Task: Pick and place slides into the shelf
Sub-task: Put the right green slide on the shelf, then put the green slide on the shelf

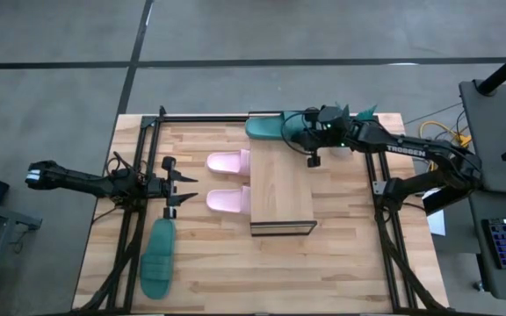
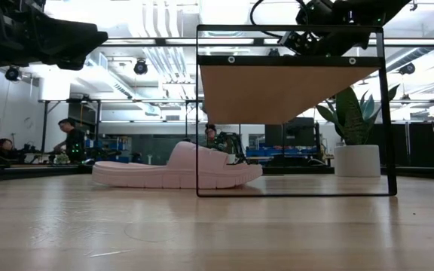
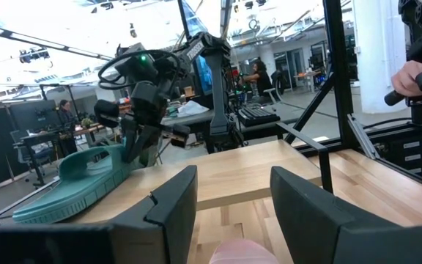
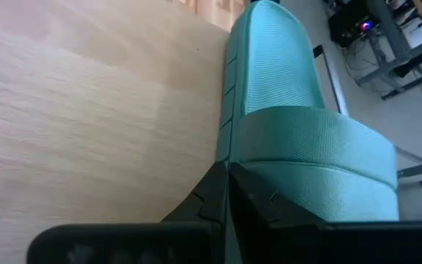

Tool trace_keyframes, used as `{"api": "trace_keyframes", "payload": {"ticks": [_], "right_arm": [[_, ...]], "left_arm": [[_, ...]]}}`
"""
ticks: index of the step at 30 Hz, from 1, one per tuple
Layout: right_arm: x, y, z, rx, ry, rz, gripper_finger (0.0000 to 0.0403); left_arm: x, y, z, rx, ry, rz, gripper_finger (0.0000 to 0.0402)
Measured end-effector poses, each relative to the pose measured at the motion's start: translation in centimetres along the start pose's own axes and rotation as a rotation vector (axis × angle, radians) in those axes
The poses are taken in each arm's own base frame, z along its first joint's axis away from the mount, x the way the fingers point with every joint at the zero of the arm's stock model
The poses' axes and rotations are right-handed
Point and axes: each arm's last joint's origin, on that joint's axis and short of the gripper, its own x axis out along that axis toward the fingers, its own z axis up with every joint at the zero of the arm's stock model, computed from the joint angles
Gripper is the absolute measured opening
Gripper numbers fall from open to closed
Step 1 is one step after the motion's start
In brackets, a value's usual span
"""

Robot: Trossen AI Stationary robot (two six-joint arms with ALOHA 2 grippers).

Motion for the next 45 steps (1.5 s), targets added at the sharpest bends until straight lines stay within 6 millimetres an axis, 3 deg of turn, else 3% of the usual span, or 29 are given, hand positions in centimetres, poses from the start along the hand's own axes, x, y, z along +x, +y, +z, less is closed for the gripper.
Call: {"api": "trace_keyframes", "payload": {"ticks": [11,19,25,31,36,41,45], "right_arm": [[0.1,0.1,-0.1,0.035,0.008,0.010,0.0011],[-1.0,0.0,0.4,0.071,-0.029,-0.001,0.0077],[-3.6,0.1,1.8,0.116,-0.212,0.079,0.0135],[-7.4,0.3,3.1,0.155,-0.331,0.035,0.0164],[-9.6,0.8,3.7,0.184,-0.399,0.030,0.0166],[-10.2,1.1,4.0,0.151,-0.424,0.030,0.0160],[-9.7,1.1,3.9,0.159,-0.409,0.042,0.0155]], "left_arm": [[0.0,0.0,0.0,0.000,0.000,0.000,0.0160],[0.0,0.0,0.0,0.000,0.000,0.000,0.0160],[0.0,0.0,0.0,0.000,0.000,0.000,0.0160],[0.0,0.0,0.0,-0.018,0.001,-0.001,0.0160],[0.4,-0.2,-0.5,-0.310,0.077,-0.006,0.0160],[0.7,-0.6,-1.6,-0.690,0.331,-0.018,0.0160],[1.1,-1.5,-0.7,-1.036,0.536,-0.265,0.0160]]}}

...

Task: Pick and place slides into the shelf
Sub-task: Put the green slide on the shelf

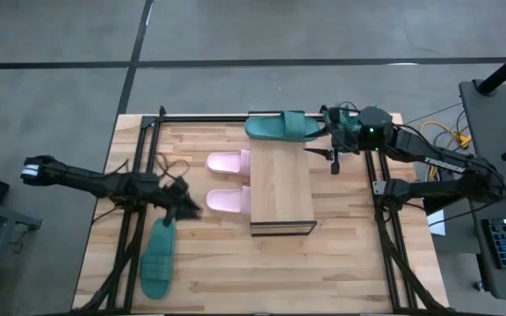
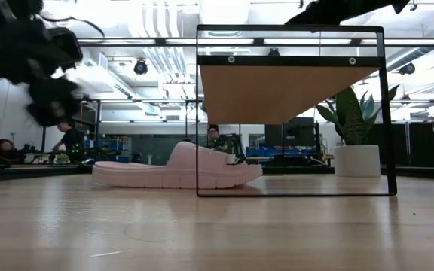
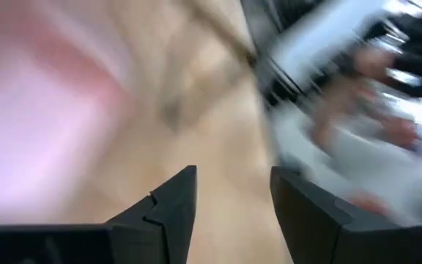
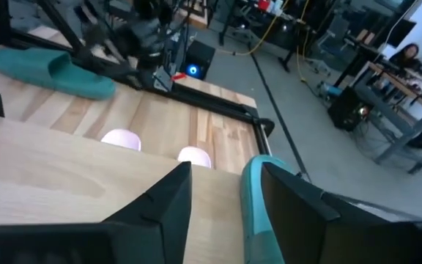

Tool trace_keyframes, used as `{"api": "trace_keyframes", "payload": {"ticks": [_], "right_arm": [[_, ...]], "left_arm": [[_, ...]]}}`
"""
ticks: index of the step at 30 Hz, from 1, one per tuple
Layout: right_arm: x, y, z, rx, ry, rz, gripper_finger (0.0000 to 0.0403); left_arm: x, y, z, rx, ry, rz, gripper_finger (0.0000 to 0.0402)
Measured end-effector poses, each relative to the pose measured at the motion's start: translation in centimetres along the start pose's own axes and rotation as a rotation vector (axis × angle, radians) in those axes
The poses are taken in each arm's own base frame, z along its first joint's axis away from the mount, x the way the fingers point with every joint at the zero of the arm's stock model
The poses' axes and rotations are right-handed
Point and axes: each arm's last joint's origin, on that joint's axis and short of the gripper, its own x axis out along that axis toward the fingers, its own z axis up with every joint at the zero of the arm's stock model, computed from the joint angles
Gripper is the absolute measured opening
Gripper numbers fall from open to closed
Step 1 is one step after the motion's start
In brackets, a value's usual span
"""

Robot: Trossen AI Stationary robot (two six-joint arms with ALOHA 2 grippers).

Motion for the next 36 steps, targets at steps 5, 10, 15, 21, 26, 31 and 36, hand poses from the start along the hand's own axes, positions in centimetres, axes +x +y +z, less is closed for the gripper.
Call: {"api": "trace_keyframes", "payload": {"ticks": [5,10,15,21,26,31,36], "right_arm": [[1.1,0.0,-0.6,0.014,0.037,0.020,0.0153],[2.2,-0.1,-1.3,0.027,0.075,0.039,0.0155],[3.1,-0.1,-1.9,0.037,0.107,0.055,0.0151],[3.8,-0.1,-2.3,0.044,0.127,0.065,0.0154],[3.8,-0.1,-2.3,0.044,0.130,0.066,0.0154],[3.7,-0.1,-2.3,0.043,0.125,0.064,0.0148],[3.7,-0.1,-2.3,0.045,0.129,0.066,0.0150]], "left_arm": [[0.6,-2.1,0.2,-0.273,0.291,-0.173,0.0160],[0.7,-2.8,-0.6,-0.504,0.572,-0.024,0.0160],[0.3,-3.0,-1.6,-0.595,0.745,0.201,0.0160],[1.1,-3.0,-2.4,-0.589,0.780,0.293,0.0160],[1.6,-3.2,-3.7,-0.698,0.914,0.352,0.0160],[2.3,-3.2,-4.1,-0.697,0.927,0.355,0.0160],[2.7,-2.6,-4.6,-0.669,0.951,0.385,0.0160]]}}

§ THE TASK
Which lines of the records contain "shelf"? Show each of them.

§ RESULT FOR THIS EXERCISE
Task: Pick and place slides into the shelf
Sub-task: Put the right green slide on the shelf, then put the green slide on the shelf
Task: Pick and place slides into the shelf
Sub-task: Put the green slide on the shelf

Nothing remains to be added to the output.